Activity
Transcribe all of the data exactly. Omit the pictures.

Dataset content
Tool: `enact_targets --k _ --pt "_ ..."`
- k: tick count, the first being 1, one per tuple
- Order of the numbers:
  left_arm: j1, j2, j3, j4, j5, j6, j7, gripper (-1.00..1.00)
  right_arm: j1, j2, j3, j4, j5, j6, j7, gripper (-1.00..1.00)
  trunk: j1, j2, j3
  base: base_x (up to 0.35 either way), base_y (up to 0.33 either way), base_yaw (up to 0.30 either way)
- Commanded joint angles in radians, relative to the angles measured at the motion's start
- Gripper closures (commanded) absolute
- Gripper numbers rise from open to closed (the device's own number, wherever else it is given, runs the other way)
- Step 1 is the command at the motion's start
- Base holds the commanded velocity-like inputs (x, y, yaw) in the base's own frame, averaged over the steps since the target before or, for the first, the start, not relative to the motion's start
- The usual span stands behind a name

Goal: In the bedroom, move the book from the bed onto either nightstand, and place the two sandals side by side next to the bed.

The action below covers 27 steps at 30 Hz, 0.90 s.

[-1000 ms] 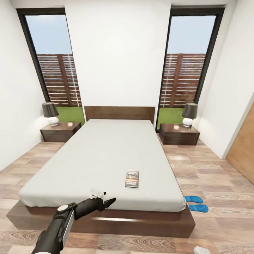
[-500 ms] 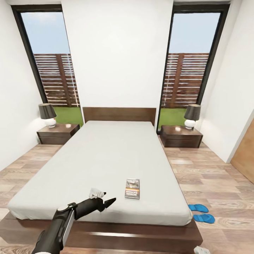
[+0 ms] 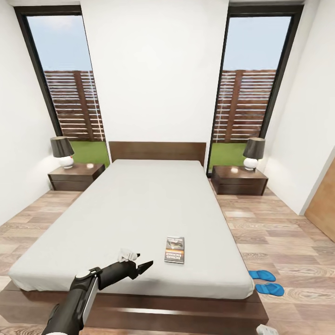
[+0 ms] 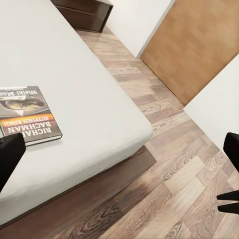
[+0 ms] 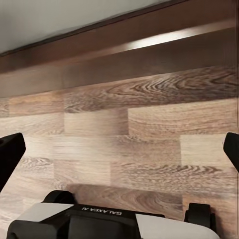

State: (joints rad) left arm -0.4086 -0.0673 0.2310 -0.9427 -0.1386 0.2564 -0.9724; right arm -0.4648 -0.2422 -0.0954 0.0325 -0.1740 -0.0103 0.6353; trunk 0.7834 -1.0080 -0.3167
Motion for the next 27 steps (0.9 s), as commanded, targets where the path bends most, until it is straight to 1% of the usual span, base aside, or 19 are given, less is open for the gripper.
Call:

Response to the task
Tool: `enact_targets --k _ --pt "_ ..."`
- k: tick count, the first being 1, one per tuple
- Order of the numbers:
  left_arm: j1, j2, j3, j4, j5, j6, j7, gripper (-1.00..1.00)
  right_arm: j1, j2, j3, j4, j5, j6, j7, gripper (-1.00..1.00)
  trunk: j1, j2, j3
  base: base_x (up to 0.35 either way), base_y (up to 0.33 either way), base_yaw (up to 0.30 either way)
- Commanded joint angles in radians, relative to the angles measured at the motion's start
- Gripper closures (commanded) absolute
- Gripper numbers rise from open to closed (the device's own number, wherever else it is given, runs the other way)
- Step 1 is the command at the motion's start
- Base holds the commanded velocity-like inputs (x, y, yaw) in the base's own frame, averaged over the steps since the target before or, for the first, the start, not relative to the motion's start
- The usual span stands behind a name

Goal: In the bedroom, move the book from the bed onto either nightstand, and place the two sandals side by side next to the bed.

The action below covers 27 steps at 30 Hz, 0.90 s.

[-1000 ms] 
[-500 ms] 
[+0 ms] 
[+0 ms] 
[+0 ms] 

State: (joints rad) left arm -0.4086 -0.0673 0.2310 -0.9427 -0.1386 0.2564 -0.9724; right arm -0.4648 -0.2422 -0.0954 0.0325 -0.1740 -0.0103 0.6353; trunk 0.7834 -1.0080 -0.3167
Motion for the next 27 steps (0.9 s), as commanded, targets where the path bends most, until it is straight to 1% of the usual span, base aside, or 19 are given, less is open for the gripper.
Call:

The exercise is fully answered.